Hole Scavenger Role during CO2 Photoreduction: Toward a New Hybrid Homogeneous/Heterogeneous Process

The photoreduction of carbon dioxide (CO2) into solar fuels and value-added chemicals is a promising strategy to address climate change and the energy crisis. However, the efficiency of heterogeneous semiconductor-based photocatalytic systems is often hindered by the rapid recombination of charge carriers (electrons and holes). This paper examines the crucial role of the sulfite ion (SO32-) as a hole scavenger during aqueous-phase photoreduction of CO2, achieving the unprecedented productivity of 58 to 67 mol/h kg(cat).
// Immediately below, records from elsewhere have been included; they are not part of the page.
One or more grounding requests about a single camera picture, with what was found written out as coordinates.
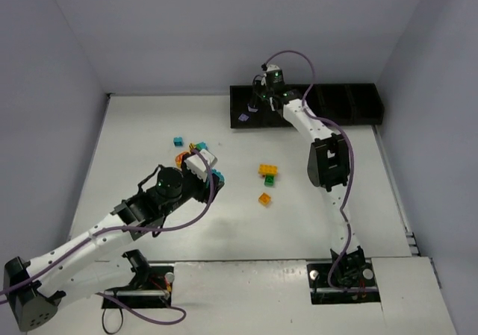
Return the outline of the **lilac lego brick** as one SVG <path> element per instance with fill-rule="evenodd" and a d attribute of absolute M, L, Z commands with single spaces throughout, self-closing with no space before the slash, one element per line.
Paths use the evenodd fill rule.
<path fill-rule="evenodd" d="M 238 120 L 241 121 L 241 122 L 245 122 L 248 120 L 248 116 L 246 114 L 241 114 L 239 117 L 238 117 Z"/>

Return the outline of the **green hollow lego brick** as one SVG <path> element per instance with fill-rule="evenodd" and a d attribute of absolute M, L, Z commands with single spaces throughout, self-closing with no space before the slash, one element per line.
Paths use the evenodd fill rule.
<path fill-rule="evenodd" d="M 273 187 L 275 185 L 275 175 L 265 175 L 264 176 L 264 185 L 266 187 Z"/>

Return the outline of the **purple square lego brick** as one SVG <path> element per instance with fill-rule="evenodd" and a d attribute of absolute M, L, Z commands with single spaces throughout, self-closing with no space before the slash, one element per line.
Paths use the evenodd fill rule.
<path fill-rule="evenodd" d="M 257 113 L 258 112 L 258 108 L 255 105 L 248 104 L 247 108 L 248 108 L 248 111 L 250 113 Z"/>

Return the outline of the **teal oval lego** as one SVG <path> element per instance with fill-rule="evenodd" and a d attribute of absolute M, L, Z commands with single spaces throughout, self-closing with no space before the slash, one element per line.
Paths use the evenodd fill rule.
<path fill-rule="evenodd" d="M 212 174 L 213 174 L 213 175 L 216 175 L 216 176 L 219 178 L 220 182 L 222 182 L 222 183 L 225 182 L 225 178 L 224 178 L 223 174 L 222 174 L 220 171 L 218 171 L 218 170 L 216 170 L 216 169 L 212 169 L 211 171 L 212 171 Z"/>

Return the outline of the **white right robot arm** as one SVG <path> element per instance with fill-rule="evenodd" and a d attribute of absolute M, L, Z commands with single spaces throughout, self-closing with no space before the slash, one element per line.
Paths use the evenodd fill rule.
<path fill-rule="evenodd" d="M 310 143 L 307 175 L 324 202 L 332 231 L 332 260 L 342 266 L 363 265 L 363 249 L 345 213 L 353 182 L 350 140 L 333 121 L 316 116 L 298 90 L 285 85 L 278 66 L 265 64 L 262 69 L 261 80 L 252 82 L 252 106 L 277 113 Z"/>

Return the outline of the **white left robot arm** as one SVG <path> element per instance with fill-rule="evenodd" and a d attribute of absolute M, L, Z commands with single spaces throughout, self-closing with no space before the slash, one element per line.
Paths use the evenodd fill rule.
<path fill-rule="evenodd" d="M 158 166 L 153 174 L 157 178 L 153 187 L 140 188 L 88 231 L 42 256 L 6 262 L 1 295 L 21 332 L 44 325 L 77 300 L 145 281 L 149 277 L 146 259 L 127 246 L 149 233 L 158 236 L 196 223 L 192 219 L 182 225 L 164 225 L 191 199 L 210 207 L 224 185 L 221 173 L 210 167 L 198 173 L 187 166 Z"/>

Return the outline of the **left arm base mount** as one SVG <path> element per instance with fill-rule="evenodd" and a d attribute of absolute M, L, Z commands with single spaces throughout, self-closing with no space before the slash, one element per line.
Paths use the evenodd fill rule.
<path fill-rule="evenodd" d="M 172 263 L 149 263 L 138 250 L 123 254 L 131 264 L 134 276 L 122 287 L 104 291 L 132 310 L 161 309 L 172 305 L 173 281 L 175 280 Z"/>

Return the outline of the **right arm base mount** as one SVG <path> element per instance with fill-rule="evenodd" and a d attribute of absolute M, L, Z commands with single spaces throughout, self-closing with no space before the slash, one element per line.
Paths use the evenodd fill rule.
<path fill-rule="evenodd" d="M 313 305 L 379 303 L 381 297 L 371 262 L 362 248 L 329 262 L 307 263 Z"/>
A new hybrid homogeneous/heterogeneous process has been developed, activated by UVA and UVC irradiation, never reported previously. Low-energy radiation is sufficient to induce the conventional photogeneration of charge carriers responsible for the well-known heterogeneous photocatalytic pathway of CO2 photoconversion to HCOOH. UVC radiation is able to activate a homogeneous direct photolysis of sodium sulfite, with the generation of solvated electrons as powerful reducing species. The synergistic action of both mechanisms demonstrated the possibility to achieve, for the first time, critically relevant amounts of HCOOH produced in a semipilot-scale reactor (ca. 1.5 L size). The effect of high-pressure operation seems also to be a determinant from a kinetic point of view to increase the concentration of available reacting species.